» **Task item**
Copy, word for word, the lines below from the one containing "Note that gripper" up to and including the one containing "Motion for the", with pictures left out.

» **Provided material**
.....

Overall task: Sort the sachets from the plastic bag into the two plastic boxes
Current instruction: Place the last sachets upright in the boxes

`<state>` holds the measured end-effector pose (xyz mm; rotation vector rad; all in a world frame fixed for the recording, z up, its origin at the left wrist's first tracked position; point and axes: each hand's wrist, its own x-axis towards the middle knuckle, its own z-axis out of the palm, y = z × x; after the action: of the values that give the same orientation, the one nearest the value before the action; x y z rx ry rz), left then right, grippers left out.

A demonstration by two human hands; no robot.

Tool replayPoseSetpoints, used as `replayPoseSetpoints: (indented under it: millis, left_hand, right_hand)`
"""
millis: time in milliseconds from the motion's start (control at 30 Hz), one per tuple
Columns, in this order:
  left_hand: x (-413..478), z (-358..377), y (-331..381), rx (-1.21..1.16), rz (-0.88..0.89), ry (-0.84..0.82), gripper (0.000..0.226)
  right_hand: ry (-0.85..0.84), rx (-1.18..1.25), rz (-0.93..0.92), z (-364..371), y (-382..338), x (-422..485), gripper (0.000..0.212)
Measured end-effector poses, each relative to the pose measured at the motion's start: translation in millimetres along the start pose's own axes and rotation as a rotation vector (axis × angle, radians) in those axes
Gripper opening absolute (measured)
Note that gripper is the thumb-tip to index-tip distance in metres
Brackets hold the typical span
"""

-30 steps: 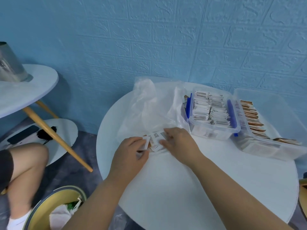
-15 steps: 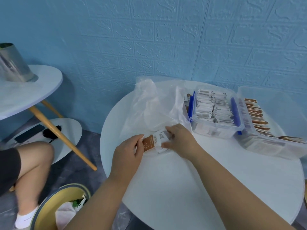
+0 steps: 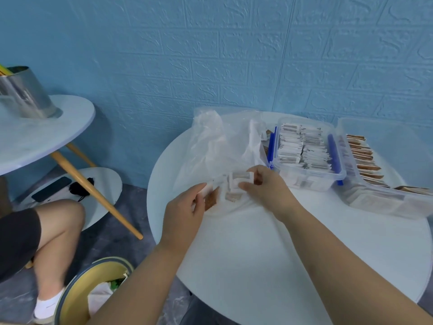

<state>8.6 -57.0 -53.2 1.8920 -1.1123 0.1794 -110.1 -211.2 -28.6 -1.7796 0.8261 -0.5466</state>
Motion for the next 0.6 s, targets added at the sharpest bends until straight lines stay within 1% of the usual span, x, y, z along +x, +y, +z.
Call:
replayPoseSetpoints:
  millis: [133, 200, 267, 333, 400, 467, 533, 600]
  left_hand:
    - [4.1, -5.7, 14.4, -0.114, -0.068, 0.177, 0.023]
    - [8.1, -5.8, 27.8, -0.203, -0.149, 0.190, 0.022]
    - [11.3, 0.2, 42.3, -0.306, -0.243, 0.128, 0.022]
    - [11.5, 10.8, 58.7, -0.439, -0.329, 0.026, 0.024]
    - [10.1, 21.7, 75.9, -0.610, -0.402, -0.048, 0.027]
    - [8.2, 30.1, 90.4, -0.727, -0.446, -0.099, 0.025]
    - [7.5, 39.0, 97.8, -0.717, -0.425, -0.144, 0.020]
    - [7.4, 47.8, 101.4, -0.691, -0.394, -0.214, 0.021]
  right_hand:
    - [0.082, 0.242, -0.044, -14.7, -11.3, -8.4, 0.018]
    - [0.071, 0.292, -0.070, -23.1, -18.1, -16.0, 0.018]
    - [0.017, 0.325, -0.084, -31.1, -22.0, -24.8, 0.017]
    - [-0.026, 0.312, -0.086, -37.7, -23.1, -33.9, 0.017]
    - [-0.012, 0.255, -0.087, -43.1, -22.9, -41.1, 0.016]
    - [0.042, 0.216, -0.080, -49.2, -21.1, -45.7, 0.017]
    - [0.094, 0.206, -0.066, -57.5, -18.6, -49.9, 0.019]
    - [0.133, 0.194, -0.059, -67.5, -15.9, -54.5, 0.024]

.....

» **Task output**
Note that gripper is the thumb-tip to index-tip distance in metres
Brackets hold the typical span
"""

-30 steps: 
-15 steps: 
+0 steps: 

<state>8.6 -57.0 -53.2 1.8920 -1.1123 0.1794 -110.1 -211.2 -28.6 -1.7796 0.8261 -0.5466</state>
Motion for the next 0.6 s, targets added at the sharpest bends until straight lines stay within 1% of the usual span, x, y, z along +x, +y, +z.

This output is finished.